- _WHAT TO WORK ON_: Nothing but the lines from the one containing "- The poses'" to the end of the data should be copied, exactly, and the pictures stay out.

- _RECORDED DATA_:
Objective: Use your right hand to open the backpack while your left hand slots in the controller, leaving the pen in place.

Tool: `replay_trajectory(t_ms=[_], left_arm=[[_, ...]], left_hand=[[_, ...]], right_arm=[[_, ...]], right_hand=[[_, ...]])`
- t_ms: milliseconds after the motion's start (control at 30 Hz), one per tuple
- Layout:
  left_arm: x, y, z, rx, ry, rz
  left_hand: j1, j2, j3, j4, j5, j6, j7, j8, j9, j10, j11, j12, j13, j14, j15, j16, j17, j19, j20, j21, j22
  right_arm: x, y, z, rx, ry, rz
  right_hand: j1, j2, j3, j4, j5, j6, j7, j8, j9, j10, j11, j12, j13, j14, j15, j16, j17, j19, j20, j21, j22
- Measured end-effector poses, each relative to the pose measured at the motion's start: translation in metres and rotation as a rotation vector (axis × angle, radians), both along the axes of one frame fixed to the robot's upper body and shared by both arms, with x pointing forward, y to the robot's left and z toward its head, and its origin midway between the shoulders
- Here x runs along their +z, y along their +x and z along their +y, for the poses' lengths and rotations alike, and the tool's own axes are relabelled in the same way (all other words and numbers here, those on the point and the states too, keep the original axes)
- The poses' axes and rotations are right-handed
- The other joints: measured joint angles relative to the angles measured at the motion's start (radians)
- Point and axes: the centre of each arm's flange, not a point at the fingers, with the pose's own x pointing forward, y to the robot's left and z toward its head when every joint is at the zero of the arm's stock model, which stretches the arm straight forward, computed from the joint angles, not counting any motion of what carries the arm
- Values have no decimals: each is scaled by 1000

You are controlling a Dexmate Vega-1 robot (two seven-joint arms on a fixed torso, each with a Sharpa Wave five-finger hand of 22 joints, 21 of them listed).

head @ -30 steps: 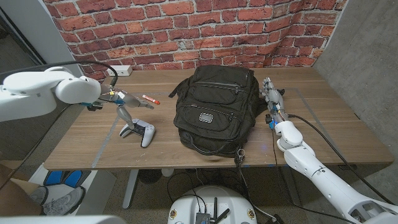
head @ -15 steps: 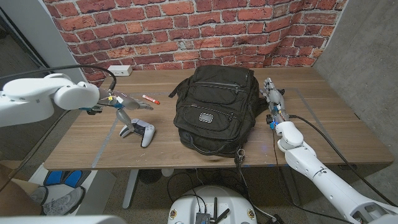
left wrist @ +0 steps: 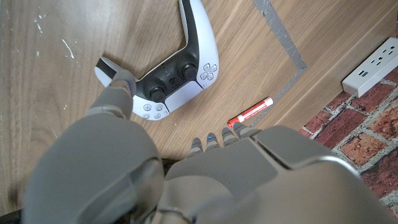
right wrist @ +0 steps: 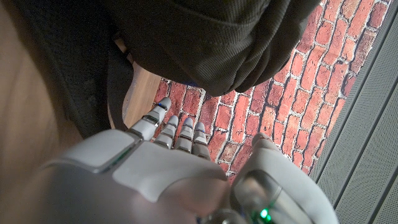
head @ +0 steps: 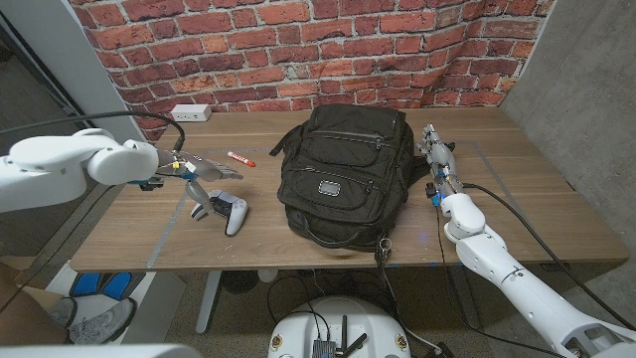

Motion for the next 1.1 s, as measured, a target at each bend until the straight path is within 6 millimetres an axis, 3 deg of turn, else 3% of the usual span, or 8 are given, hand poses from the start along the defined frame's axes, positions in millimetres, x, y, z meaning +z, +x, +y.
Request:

- _WRITTEN ANSWER_:
- The poses' axes and rotations are right-handed
- The other joints: measured joint angles relative to the angles measured at the motion's start (radians)
- Point and axes: the centre of each arm's flange, not a point at the fingers, with the pose's own x pointing forward, y to the robot's left and z toward its head when every joint is at the zero of the arm's stock model, which stretches the arm straight forward, computed from the joint angles, not counting any motion of what carries the arm
- Values have no decimals: each is scaled by 1000

You are controlling a Dexmate Vega-1 robot (two seven-joint arms on a fixed torso, each with a Sharpa Wave five-finger hand of 22 joints, 21 of them listed).

head @ -30 steps: 
head @ -15 steps: 
left wrist @ +0 steps: 
right wrist @ +0 steps: 
head @ +0 steps: 

Motion for the next 1.1 s, as measured, a target at each bend until the straight path is within 6 millimetres an axis, 3 deg of turn, else 3% of the usual span, or 8 are given, hand poses from the start along the defined frame's axes, positions in millimetres, x, y, z meaning +z, +x, +y.
Request:

The answer is complete, and the exercise is done.